* Task item *
Repeat exactly the lines that run from the one containing "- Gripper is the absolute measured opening" to the end of the data, and leave out all others.

* Dataset excerpt *
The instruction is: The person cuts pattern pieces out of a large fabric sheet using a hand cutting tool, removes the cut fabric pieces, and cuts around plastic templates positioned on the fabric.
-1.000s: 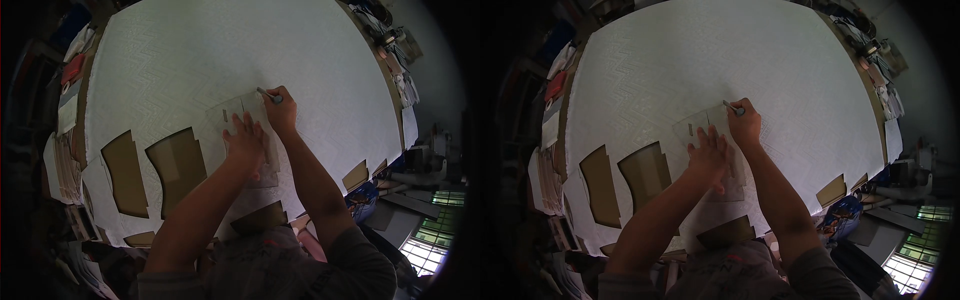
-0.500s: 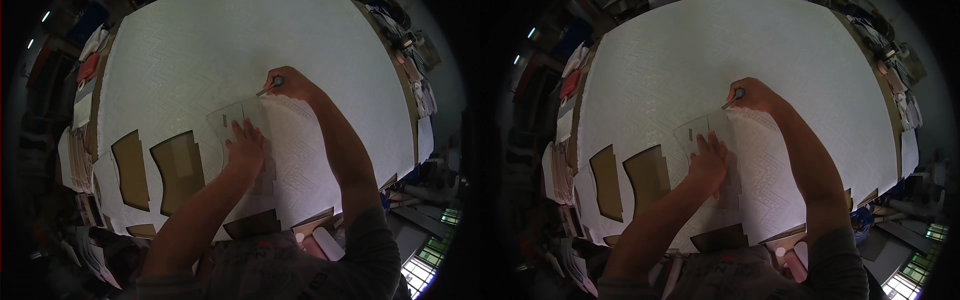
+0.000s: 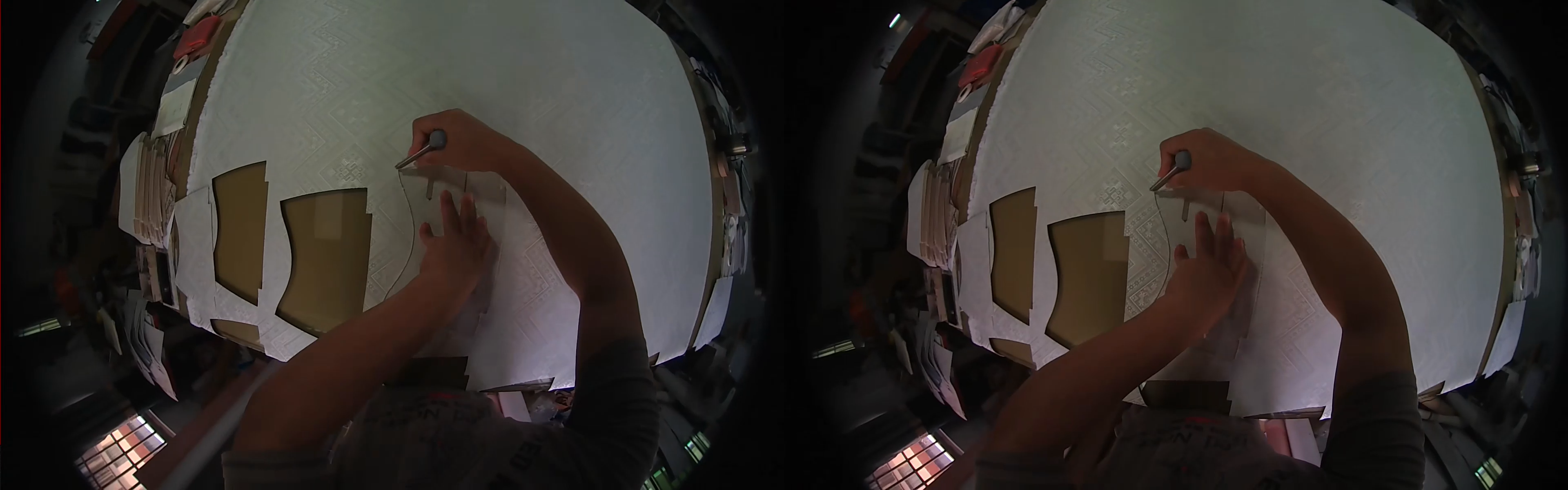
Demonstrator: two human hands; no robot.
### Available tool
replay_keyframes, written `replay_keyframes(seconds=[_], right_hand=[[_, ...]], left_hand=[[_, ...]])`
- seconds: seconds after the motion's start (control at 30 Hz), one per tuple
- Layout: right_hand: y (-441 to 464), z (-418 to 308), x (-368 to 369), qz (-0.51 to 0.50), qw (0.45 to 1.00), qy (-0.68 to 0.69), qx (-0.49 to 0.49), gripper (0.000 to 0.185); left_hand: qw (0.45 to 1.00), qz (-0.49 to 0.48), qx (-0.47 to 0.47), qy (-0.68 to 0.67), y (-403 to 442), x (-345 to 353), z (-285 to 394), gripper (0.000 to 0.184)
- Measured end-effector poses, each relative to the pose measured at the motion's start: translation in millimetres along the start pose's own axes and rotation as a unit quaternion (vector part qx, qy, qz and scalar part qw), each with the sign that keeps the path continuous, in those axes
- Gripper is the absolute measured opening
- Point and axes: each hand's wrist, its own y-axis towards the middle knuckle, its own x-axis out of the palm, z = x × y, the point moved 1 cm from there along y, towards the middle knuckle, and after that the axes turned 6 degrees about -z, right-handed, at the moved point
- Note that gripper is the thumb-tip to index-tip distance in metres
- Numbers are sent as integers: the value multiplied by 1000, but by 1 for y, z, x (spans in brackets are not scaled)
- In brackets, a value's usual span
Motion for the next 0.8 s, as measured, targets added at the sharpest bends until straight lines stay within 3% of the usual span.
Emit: replay_keyframes(seconds=[0.33, 0.57, 0.8], right_hand=[[1, 8, 7, 23, 999, 30, -23, 14], [60, -17, -29, -175, 982, -27, 63, 13], [125, -48, -32, -410, 900, -130, 67, 14]], left_hand=[[1000, 9, -10, 9, 0, -3, 4, 65], [998, -49, -39, -29, 1, -18, 12, 65], [992, 24, -44, -113, 4, 4, 14, 58]])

* Solution to this problem *
- Gripper is the absolute measured opening
- Point and axes: each hand's wrist, its own y-axis towards the middle knuckle, its own x-axis out of the palm, z = x × y, the point moved 1 cm from there along y, towards the middle knuckle, and after that the axes turned 6 degrees about -z, right-handed, at the moved point
- Note that gripper is the thumb-tip to index-tip distance in metres
- Numbers are sent as integers: the value multiplied by 1000, but by 1 for y, z, x (spans in brackets are not scaled)
- In brackets, a value's usual span
Motion for the next 0.8 s, as measured, targets added at the sharpest bends until straight lines stay within 3% of the usual span.
Emit: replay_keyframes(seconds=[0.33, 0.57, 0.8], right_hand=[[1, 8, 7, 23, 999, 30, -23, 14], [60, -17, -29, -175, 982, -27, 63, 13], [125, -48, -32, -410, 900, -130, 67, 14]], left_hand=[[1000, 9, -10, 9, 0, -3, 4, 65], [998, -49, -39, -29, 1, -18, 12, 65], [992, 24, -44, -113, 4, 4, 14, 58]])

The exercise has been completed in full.